Besides managing Professional Insect Control Co., John co-owned Gallery Blue Art Gallery of Medina with his wife Ann. “Gallery Blue” located on West Liberty Street from 1973 to 1994 represented many of Northern Ohio’s finest representational artists. After retiring in 1994, John and Ann moved to a three-acre home in Medina where John and Ann kept several hives of honeybees and annually extracted honey which they shared with their friends and family.

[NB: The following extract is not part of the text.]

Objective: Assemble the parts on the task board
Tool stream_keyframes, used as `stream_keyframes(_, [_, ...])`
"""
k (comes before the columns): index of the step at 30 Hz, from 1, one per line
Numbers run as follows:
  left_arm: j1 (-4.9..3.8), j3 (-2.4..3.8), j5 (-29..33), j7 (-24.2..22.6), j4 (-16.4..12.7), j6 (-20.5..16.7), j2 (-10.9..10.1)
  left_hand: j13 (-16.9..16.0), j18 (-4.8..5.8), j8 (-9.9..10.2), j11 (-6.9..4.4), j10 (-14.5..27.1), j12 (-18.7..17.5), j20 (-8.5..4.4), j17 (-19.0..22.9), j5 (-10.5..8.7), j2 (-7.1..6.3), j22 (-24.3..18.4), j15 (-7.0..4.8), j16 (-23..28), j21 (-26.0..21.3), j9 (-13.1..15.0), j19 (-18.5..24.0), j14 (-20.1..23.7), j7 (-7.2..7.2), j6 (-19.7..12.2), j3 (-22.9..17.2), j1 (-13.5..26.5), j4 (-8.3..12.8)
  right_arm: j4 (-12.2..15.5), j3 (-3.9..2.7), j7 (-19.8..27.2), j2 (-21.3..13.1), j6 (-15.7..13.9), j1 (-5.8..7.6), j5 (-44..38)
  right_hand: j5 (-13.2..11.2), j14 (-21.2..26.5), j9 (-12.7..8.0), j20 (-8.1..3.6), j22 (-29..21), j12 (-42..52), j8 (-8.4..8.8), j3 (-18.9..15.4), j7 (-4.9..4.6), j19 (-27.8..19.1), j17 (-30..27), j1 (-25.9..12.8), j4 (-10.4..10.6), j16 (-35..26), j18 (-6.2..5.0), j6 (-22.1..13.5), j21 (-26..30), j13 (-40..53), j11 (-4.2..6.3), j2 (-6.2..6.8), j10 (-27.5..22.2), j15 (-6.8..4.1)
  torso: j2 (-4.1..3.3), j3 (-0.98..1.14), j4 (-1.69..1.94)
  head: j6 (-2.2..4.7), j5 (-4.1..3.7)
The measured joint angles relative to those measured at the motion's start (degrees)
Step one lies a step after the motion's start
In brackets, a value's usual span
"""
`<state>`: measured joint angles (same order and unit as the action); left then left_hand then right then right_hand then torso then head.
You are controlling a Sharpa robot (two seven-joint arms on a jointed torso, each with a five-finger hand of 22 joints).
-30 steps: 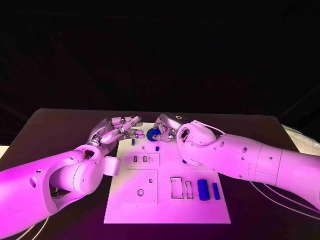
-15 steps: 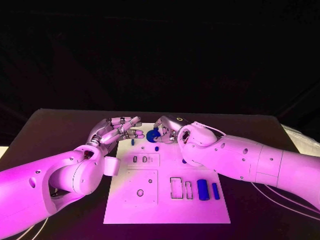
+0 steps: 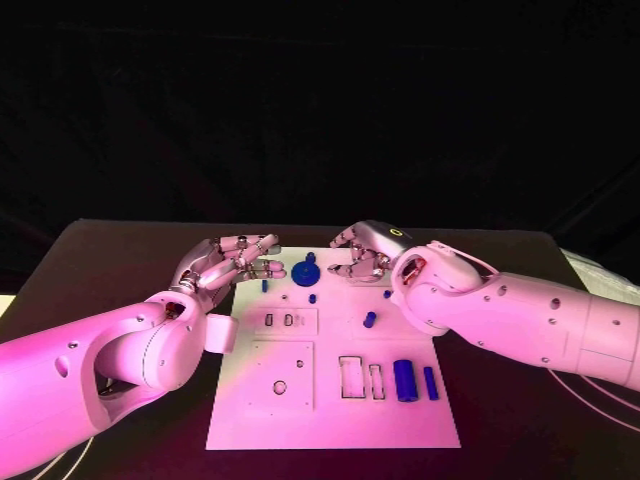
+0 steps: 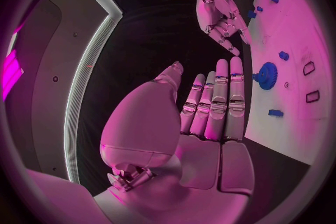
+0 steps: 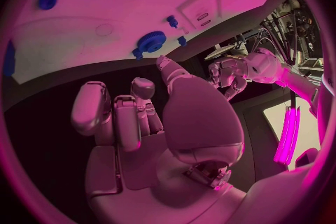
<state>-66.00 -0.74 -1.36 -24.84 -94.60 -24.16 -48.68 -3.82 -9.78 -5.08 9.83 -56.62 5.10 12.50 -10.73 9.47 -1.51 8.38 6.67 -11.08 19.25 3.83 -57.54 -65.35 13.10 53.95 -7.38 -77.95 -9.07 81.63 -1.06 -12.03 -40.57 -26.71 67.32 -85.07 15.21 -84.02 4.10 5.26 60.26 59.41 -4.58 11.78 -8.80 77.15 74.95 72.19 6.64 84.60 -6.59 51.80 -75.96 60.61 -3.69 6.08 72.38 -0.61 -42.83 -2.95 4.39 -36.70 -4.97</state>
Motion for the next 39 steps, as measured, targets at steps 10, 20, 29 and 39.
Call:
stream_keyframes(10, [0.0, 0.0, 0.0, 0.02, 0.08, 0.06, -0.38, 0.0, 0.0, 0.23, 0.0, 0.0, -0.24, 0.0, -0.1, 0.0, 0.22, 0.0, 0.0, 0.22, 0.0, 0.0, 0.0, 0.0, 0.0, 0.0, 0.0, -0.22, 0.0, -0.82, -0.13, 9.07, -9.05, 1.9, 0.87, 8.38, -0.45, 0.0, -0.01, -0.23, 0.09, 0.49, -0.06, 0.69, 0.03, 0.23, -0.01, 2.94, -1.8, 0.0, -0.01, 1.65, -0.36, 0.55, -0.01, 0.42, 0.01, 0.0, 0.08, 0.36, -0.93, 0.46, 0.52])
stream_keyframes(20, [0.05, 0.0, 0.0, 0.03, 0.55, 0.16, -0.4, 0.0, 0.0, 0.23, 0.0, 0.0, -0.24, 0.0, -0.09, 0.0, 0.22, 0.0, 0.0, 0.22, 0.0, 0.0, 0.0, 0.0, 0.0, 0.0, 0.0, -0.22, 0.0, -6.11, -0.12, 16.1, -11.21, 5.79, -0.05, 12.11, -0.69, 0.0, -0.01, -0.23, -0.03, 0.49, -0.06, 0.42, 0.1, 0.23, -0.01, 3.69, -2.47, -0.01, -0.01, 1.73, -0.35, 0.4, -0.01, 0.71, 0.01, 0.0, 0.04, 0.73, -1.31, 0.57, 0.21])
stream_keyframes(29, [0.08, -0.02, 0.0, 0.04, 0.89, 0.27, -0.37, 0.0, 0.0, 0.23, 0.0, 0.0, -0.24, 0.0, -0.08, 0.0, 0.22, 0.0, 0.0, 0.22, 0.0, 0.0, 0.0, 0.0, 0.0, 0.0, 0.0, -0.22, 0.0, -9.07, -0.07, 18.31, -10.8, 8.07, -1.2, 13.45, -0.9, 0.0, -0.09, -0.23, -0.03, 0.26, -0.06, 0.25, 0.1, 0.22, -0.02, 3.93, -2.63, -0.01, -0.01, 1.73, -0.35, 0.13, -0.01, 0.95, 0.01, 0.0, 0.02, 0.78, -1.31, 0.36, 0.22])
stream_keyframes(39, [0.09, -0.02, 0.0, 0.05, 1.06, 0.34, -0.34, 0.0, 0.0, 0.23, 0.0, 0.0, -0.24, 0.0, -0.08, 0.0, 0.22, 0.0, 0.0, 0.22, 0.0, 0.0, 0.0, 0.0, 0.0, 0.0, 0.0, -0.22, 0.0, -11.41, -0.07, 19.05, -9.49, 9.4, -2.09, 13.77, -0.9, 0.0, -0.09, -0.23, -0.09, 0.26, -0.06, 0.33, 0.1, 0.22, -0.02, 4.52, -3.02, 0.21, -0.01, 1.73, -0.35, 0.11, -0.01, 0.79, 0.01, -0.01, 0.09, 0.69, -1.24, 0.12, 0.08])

While at Texas A&M he served as captain of the fencing team and was awarded a varsity letter in the sport. John had a life-long love of classical music. During his adolescent years he learned to play the violin and in his late sixties he learned to play the cello, joining, and playing in a string quartet. He loved animals whether his beloved horse Nanette, he raised and trained while in high school, his recent rescue ponies, Nanette and Wild Honey and his faithful Sheltie, Willie.

John’s 98 plus years were full of his interests: music, photography, carpentry, art, picture framing, amateur radio, and his love of keeping bees. But the true love of his life was his war bride, Ann, who he adored and shared his life and interests until her death in 2016. He was proud that his sons and his grandson became “Aggies” graduating from Texas A&M and that his great grandson has elected Texas A&M University for his college education.

John was admired for his expertise in Apiculture, combat service, public service, and his love of family. He added much to his family and those who were fortunate to know him.

The family will hold a private graveside service with military honors at Spring Grove Cemetery in Medina.

The family requests that in lieu of flowers, memorial donation in John’s memory be made to Texas A&M University Former Students Association.

Godspeed John, a courageous American patriot and member of the “Greatest Generation.”